Charte de bonnes pratiques en matière de récupération de données
La multiplication des supports informatiques et la concentration des données exposent les entreprises à des risques pouvant atteindre leurs intérêts financiers, commerciaux et technologiques. Des supports endommagés contenant le suivi commercial des prospects ou les résultats des essais cliniques d’un médicament sont des exemples significatifs requérant des précautions techniques, logistiques et juridiques pour que ces données soient confiées en toute sécurité à un prestataire en vue d’être récupérées.
La charte de bonnes pratiques relative à la récupération de données contenues dans des supports informatiques endommagés propose donc des mesures opérationnelles afin de protéger les informations qui mériteraient, aux yeux de l’entreprise, une attention toute particulière.
Via http://www.intelligence-economique.gouv.fr/
Le communiqué de presse:
Signature d’une charte de bonnes pratiques relative à la récupération de données contenues sur des supports informatiques endommagés.
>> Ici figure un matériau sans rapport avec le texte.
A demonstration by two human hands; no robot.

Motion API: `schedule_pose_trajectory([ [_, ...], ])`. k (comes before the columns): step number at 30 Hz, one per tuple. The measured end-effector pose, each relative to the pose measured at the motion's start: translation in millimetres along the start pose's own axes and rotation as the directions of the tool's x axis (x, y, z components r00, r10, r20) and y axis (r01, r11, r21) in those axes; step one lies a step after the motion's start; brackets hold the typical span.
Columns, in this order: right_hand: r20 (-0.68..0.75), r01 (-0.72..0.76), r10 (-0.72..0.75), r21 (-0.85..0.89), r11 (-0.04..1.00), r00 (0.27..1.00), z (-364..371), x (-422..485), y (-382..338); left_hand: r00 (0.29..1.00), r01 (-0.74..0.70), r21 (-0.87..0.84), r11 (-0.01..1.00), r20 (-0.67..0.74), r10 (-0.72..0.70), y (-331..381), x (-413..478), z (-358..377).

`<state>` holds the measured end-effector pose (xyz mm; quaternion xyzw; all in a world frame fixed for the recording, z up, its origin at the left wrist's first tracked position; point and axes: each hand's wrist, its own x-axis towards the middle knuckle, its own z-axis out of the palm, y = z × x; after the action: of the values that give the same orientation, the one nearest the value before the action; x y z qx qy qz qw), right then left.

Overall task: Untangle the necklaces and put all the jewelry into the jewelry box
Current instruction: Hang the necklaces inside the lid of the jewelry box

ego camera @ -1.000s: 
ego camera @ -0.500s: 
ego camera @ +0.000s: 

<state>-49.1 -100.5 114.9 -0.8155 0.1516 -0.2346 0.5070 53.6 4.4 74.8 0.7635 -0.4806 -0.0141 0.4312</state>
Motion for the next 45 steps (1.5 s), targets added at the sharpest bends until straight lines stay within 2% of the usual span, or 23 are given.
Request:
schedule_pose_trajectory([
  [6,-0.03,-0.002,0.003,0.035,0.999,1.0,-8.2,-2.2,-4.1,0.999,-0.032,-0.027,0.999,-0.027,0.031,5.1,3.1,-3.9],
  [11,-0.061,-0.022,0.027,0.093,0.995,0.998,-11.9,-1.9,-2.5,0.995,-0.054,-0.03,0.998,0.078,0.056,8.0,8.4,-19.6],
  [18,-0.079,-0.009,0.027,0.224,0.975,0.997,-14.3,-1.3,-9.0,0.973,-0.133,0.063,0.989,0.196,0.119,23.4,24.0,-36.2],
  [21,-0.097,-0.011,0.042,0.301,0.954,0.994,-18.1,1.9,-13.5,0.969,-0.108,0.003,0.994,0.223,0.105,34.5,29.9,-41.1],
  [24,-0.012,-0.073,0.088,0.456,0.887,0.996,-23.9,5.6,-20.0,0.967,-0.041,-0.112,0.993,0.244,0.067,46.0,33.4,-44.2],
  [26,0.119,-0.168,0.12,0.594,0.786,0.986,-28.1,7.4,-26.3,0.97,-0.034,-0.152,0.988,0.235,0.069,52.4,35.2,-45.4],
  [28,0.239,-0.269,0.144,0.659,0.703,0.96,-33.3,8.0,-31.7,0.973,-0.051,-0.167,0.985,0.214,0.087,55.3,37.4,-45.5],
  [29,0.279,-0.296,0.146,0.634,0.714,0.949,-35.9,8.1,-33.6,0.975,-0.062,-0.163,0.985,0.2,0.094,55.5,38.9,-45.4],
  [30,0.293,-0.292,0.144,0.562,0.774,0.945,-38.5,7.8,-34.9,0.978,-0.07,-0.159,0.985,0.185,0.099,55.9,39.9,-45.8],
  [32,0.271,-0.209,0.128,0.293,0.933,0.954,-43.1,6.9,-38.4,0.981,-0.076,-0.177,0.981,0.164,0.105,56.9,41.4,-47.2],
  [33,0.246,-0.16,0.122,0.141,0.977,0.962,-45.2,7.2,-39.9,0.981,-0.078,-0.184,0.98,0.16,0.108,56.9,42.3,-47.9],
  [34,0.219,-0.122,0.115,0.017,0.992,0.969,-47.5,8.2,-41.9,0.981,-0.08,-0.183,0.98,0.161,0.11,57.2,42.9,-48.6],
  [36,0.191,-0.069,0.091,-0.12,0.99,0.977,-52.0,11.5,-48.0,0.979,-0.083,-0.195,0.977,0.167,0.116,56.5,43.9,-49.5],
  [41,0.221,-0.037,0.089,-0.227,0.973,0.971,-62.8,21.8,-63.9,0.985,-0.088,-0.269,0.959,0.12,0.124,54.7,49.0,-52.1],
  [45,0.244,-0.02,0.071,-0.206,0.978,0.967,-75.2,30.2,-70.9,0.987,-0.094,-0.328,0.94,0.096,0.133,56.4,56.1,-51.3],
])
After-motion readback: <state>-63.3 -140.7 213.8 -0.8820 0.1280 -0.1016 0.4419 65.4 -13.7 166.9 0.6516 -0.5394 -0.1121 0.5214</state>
Paris, le 21 mars 2007 : Sous l’égide du Haut responsable chargé de l’intelligence économique (HRIE) placé auprès du Secrétaire général de la défense nationale, les entreprises CRDEP, Databack, Datex, InVirtuel, LMCI et PCM Assistance ont signé une charte de bonnes pratiques relative à la récupération de données contenues dans des supports informatiques endommagés.
Les supports de stockage de données contiennent de plus en plus d’informations sensibles. En cas d’incidents, ces données peuvent être soit perdues soit inaccessibles. En sous-traitant des opérations visant à les récupérer, les entreprises s’exposent à des risques considérables pour leurs intérêts financiers, commerciaux et technologiques.
A la suite de plusieurs alertes émanant des services de l’Etat, le HRIE a réuni des spécialistes de différents ministères afin de proposer des solutions susceptibles de donner à ces entreprises les moyens d’assurer une protection et une maîtrise suffisante de leurs informations stratégiques.
Une charte de bonnes pratiques a donc été formalisée par le HRIE puis enrichie et adoptée de façon consensuelle par chacun des industriels signataires. Elle propose des mesures minimales et opérationnelles à appliquer lors d’une opération de récupération de données, afin d’assurer la protection et la sauvegarde des informations réputées importantes pour la continuité des activités de l’entreprise.
Cette charte constitue une base de discussion entre le client et le prestataire. Ceux-ci peuvent adapter leurs engagements en fonction de leurs besoins, de leurs budgets et surtout du niveau de sensibilité des informations contenues dans des supports endommagés.
Le texte de la charte est disponible sur le site internet de chacun des signataires.